* **Your goal**: The records below hold a stretch from the line with "You are controlling" through the line with "The poses' axes"; return exactly those lines, ends included, and nothing more.
»»
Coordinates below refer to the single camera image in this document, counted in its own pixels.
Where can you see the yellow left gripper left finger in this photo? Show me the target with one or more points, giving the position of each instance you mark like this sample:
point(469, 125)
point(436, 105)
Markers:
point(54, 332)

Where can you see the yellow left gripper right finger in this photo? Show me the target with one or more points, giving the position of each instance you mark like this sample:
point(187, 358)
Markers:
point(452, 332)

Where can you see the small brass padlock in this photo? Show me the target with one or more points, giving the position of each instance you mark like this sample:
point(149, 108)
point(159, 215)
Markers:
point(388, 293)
««
»»
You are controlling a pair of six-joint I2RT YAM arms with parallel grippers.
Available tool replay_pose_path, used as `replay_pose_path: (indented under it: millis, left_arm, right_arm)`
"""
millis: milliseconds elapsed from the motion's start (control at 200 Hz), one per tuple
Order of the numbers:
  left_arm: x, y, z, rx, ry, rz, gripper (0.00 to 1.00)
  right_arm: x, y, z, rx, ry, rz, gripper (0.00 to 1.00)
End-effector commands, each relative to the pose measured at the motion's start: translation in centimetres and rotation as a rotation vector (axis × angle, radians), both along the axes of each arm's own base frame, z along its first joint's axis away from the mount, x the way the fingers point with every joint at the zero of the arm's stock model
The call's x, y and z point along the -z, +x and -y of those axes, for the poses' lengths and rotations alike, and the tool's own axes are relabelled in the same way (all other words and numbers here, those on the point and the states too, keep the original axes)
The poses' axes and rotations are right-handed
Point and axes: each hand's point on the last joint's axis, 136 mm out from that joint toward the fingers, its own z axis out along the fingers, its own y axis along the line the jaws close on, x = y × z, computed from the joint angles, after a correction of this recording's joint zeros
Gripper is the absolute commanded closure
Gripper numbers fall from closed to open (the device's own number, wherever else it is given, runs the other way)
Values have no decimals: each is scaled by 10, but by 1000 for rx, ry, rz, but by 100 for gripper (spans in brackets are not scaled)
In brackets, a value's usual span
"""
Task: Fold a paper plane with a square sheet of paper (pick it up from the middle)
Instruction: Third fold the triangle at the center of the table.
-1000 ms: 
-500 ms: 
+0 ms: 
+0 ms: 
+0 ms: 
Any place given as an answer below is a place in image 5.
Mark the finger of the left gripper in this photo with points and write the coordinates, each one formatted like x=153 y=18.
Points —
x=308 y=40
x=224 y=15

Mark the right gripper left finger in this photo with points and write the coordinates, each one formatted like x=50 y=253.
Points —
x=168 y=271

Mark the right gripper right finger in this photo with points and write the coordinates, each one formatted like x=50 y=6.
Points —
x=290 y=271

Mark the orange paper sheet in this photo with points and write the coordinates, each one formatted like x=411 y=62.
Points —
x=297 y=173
««
* **Written answer**:
You are controlling a pair of six-joint I2RT YAM arms with parallel grippers.
Available tool replay_pose_path, used as `replay_pose_path: (indented under it: millis, left_arm, right_arm)`
"""
millis: milliseconds elapsed from the motion's start (control at 200 Hz), one per tuple
Order of the numbers:
  left_arm: x, y, z, rx, ry, rz, gripper (0.00 to 1.00)
  right_arm: x, y, z, rx, ry, rz, gripper (0.00 to 1.00)
End-effector commands, each relative to the pose measured at the motion's start: translation in centimetres and rotation as a rotation vector (axis × angle, radians), both along the axes of each arm's own base frame, z along its first joint's axis away from the mount, x the way the fingers point with every joint at the zero of the arm's stock model
The call's x, y and z point along the -z, +x and -y of those axes, for the poses' lengths and rotations alike, and the tool's own axes are relabelled in the same way (all other words and numbers here, those on the point and the states too, keep the original axes)
The poses' axes and rotations are right-handed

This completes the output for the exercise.